И вот я в Москве. Серый пиджак лежит на дне чемодана, перекусил я свиной тушенкой прямо из банки, а на улицу так и не вышел. На телефонный аппарат я смотрел со злобой. Это был крайне безобразный агрегат, похожий на кусок застывшего гудрона, тяжелый, квадратный, без единой радующей глаз обтекаемой линии, сделанный, как говаривал друг моей юности Алешка Шутов, без любви к человечеству. Трубка формой и тяжестью напоминала гантель, ей было неудобно лежать на контактах, а людям еще неудобнее прикладывать ее к уху. Аппарат терпеть не мог, чтоб его переносили с места на место, он норовил выскользнуть из рук и ударить по ноге, а дырочки в диске были прорезаны так, что в них застревал палец. Конструировал его, вероятно, какой-нибудь угрюмый мизантроп, презирающий телефонную болтовню. По такому аппарату не хотелось разговаривать, и мне даже в голову не приходило, что он может зазвонить. Однако он зазвонил. Звонок у него, как я и предполагал, был громкий и резкий.
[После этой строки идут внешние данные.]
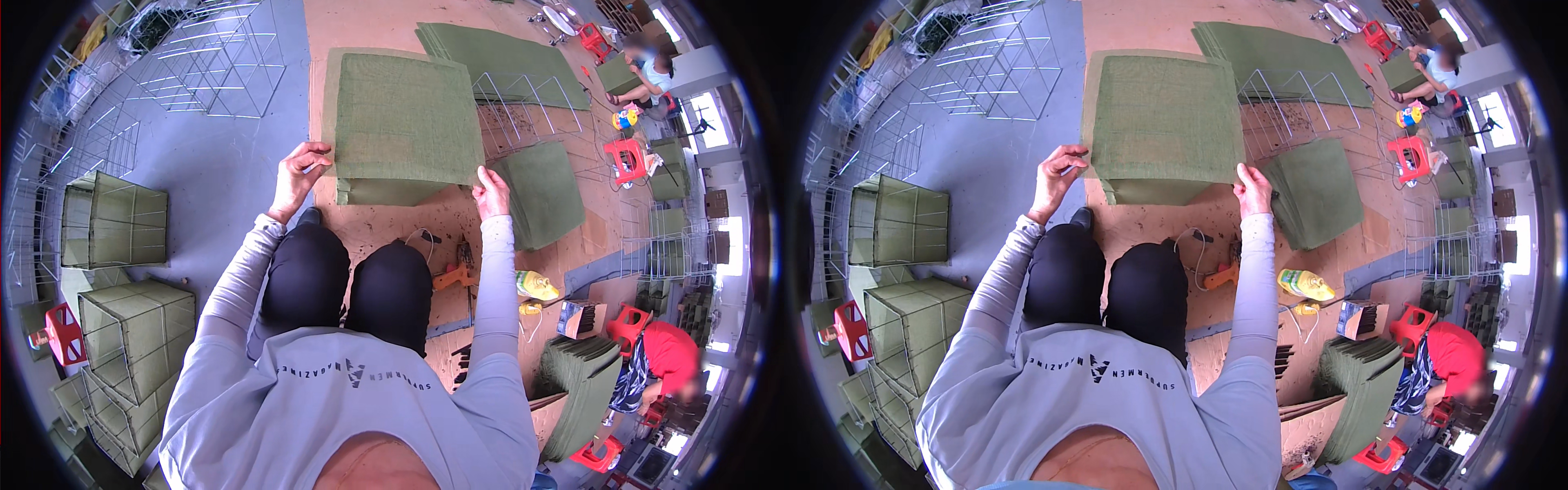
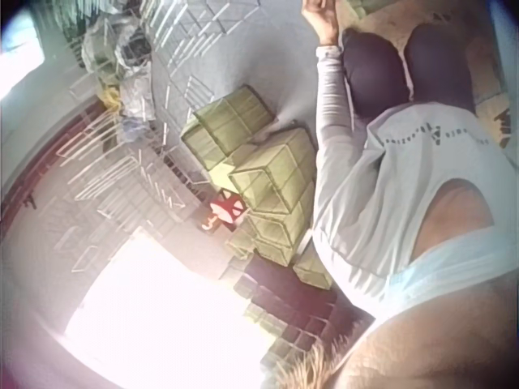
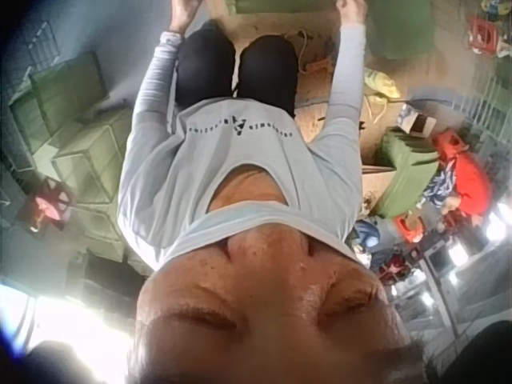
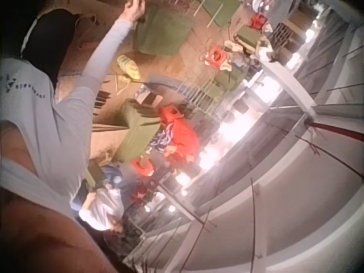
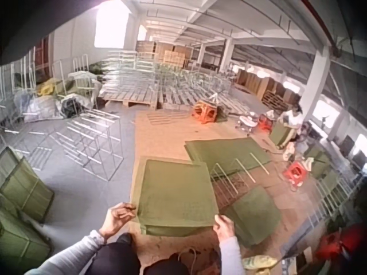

Берясь за трубку, я был почти уверен, что это звонит дежурная по этажу с каким-нибудь вздором. И вдруг услышал голос Великого Хирурга.
Мстислав Александрович был, как всегда, изысканно любезен. Он только что узнал, где я остановился, и был бы рад выпить вместе со мной чаю с домашним печеньем, а попутно обсудить кое-какие проблемы, представляющие взаимный интерес. Если у меня нет других планов…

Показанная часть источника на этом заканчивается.